* **What you have to do**:
In the material below, list every line carrying the string "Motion".
**** Given data ****
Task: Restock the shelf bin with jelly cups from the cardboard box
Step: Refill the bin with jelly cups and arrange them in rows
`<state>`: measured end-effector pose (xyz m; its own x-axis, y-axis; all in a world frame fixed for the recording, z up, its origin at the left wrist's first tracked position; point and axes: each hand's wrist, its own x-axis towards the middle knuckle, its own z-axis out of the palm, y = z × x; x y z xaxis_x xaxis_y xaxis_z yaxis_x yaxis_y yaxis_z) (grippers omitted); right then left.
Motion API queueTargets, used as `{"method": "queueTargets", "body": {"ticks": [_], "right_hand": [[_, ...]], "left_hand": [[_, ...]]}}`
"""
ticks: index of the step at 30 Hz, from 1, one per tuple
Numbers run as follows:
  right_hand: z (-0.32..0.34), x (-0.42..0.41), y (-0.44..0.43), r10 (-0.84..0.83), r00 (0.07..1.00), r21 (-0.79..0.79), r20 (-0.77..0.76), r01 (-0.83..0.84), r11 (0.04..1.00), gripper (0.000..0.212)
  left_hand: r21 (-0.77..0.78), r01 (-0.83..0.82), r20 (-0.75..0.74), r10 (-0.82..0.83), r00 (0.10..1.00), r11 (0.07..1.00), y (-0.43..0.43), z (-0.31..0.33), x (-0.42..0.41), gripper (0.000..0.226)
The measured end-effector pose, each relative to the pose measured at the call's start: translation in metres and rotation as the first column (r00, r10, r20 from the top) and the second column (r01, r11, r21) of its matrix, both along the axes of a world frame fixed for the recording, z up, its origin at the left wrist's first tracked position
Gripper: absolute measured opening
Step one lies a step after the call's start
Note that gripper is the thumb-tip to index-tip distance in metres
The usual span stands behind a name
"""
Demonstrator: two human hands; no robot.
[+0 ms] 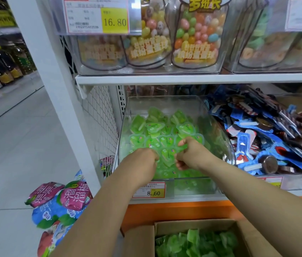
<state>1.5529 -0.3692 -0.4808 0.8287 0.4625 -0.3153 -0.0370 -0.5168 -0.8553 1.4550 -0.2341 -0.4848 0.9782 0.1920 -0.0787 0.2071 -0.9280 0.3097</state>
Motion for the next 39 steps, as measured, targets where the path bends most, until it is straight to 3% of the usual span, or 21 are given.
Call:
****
* **Completed task**:
Motion API queueTargets, used as `{"method": "queueTargets", "body": {"ticks": [_], "right_hand": [[_, ...]], "left_hand": [[_, ...]]}}`
Motion for the next 39 steps, as measured, targets where the path bends most, until it is straight to 3% of the usual span, or 21 are given.

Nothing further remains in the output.